Des souvenirs, les restes de l’enthousiasme et comment il subsiste face aux déconvenues quotidiennes, résignations et autres peurs. Avec une douce distanciation ironique, dans un très bel enchaînement de réminiscences, avec une tendresse sans condescendance, Mènis Koumandarèas retrace, à travers l’histoire d’une verrerie, l’histoire d’une génération grecque dans l’immédiat après-guerre. La verrerie, magnifique roman mélancolique sur ce qu’il reste de nos vies.
On retrouve un grand écrivain, je crois, à son ton. Non tant à son phrasé qu’à la façon dont son style traduit sa façon singulière d’appréhender le monde. Après Mauvais anges, on se replonge dans la discrète beauté d’un rapport mélancolique au monde, un rien de nostalgie toujours rattrapée par une douce ironie, un sourire empathique face à l’âpreté d’une époque révélée au détour d’une phrase. Ou peut-être : ce qu’il faut de gravité pour que l’humour fonctionne, de détours pour sous entendre gouffres et béances qui animent tous les personnages de cette si enjouée comédie, sans doute parce que son sujet principal est la dépression. Une nostalgie qui ne croirait pas à ses propres regrets, peut-être est-ce cela la mélancolie chez Koumandarèas. Rarement, pour autant que je puisse en juger, un auteur a approché si sensiblement l’effondrement dépressif, la façon d’affronter cette pathologie jamais glorifiée mais seulement d’en saisir les symptômes et autres manifestations.

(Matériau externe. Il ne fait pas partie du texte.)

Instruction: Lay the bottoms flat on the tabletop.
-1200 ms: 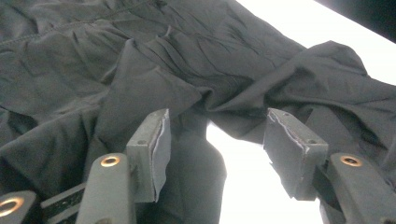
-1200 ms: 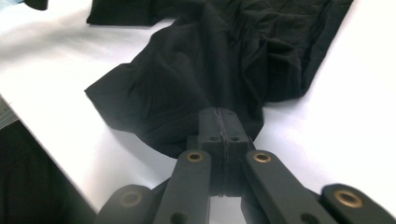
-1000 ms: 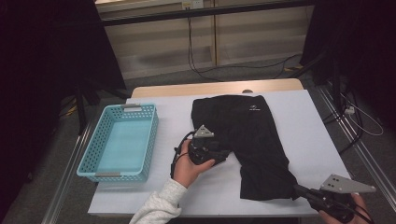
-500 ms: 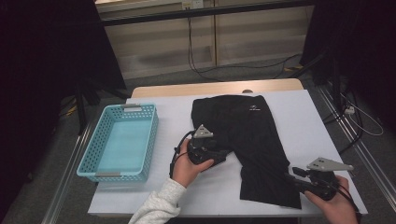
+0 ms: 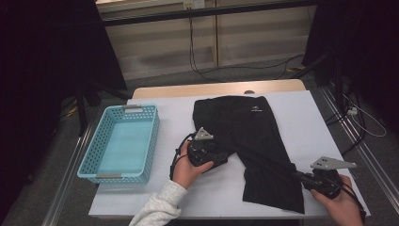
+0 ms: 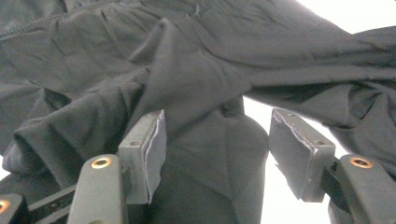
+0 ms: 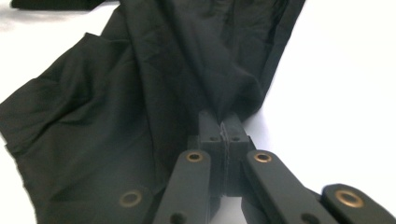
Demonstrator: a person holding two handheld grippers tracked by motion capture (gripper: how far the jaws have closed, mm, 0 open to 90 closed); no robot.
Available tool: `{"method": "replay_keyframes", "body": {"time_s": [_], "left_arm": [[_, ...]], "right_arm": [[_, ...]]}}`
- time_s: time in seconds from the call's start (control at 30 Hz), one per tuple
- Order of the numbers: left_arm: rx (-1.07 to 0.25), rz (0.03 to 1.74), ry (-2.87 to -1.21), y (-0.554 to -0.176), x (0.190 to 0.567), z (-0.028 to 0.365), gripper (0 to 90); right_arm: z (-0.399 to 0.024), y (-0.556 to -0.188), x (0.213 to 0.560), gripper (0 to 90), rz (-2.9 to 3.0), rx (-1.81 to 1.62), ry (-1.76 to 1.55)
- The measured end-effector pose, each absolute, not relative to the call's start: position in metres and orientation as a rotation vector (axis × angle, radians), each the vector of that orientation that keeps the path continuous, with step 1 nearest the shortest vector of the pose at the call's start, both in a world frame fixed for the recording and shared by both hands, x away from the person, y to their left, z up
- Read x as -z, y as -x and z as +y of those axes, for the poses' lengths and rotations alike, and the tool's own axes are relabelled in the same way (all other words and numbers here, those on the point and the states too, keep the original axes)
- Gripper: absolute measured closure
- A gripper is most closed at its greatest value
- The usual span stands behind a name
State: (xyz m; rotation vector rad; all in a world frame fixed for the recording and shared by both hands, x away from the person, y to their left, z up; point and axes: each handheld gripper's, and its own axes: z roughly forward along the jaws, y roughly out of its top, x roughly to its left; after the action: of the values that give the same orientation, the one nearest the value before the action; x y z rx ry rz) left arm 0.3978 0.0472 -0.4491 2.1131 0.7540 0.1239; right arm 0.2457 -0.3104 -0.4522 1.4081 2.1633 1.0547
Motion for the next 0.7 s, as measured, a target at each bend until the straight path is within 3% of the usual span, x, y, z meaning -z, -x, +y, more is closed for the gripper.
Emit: {"method": "replay_keyframes", "body": {"time_s": [0.07,0.3,0.47,0.7], "left_arm": [[-0.129,0.749,-2.115,-0.398,0.448,0.047,37.5],[-0.122,0.754,-2.109,-0.398,0.448,0.049,37.2],[-0.118,0.749,-2.109,-0.398,0.448,0.048,37.2],[-0.119,0.729,-2.12,-0.397,0.448,0.047,37.4]], "right_arm": [[-0.314,-0.242,0.45,88.8,2.161,-1.029,-1.402],[-0.314,-0.252,0.434,59.9,2.088,-1.048,-1.403],[-0.314,-0.294,0.438,55.0,2.008,-1.052,-1.486],[-0.31,-0.337,0.463,58.0,2.016,-0.89,-1.55]]}}
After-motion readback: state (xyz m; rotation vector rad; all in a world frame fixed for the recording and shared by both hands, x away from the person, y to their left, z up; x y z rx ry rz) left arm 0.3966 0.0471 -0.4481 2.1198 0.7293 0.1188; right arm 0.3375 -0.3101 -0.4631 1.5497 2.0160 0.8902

Sa vie se jouait dans une autre dimension. Chaque détail devenait gigantesque et misérable.
La verrerie explore, sans la moindre tristesse, les contre-coups de l’exaltation. Vlassis perd pied, s’enfonce dans le silence, la douce crainte, la jalousie impuissante pour la séduction qu’exerce sa femme Bèba. Son élégance désœuvrée, une main tendue dans le noir vers celle de sa femme, incarnerait une douloureuse absence de résignation. Heurts, souvenirs et malheurs d’une histoire d’amour, d’un portrait politique d’une génération désappointée. Sans avoir à insister, La verrerie dépeint fidèlement horreur, terreur et compromissions de la toute fin de la dictature en Grèce. Étudiants, au Parti quand ils se sont rencontrés, Bèba incarne ce qui reste de cet espoir de changer le monde, de tout ce qu’elle fait pour, au jour le jour, l’affronter. Tout ceci s’exprime dans un lieu : cette verrerie dont cette protagoniste complexe hérite et qu’elle maintient à flot. Koumandarèas saisit aussi ainsi un point de bascule : celui de la faillite de cette ambitieuse et démesurée modernité. Fini le temps où l’on pouvait tenir commerce juste pour avoir de quoi vivre, un peu d’argent pour aller, avec les amis, dans une gargote rapiécer les mêmes souvenirs, redire les mêmes espoirs pour mieux croire qu’ils ne sont pas morts.
Et la petite fille qu’elle était, avec tant de rêves d’avenir… Depuis, tout s’était précipité. Comme quand on boit un verre d’eau et qu’on reste sur sa soif. Mais de toute manière, pensait-elle, il y aura toujours des enfants qui s’aimeront, qui se battront pour que la vie ait un sens, pour que les ténèbres se dissipent et que la lumière renaisse. Libérés des vieilles idées et du poids des héritages, ils essayeront de vaincre la vie, de reprendre la partie que d’autres avant eux ont perdue.
Bèba, jusqu’au bout, c’est le désir. Celui que, dans Mauvais anges déjà, Mènis Koumandarèas savait rendre toute l’ambivalence. La culpabilité entretenue à son égard est peut-être un des meilleurs révélateurs d’une époque. Plus Vaslis s’enfonce dans la dépression plus Bèba renaît à l’espoir d’une vie à elle, le désir d’une rencontre, d’un dialogue, de contrer aussi cette peur de la Sûreté qui rôde au fond des phrases. Magnifique, pitoyable. Plus le présent révèle son ordinaire, comique souvent, déroute plus les personnages ont recours à leur souvenir. Koumandarèas parvient à leur donner chair, la matérialité exacte de ce qui nous revient sans que nous ne sachions regretter ce qui nous revient. Le romancier dessine alors une manière d’errance dans Athènes, dans la précision où apparaît ce qui est perdu : des marques de clopes, ce qu’il faut de tristesse pour que l’espoir perdure. Un profond roman sur les souvenirs, leur pesanteur, leur joie aussi.
Un grand merci aux éditions Quidam pour l’envoi de ce roman.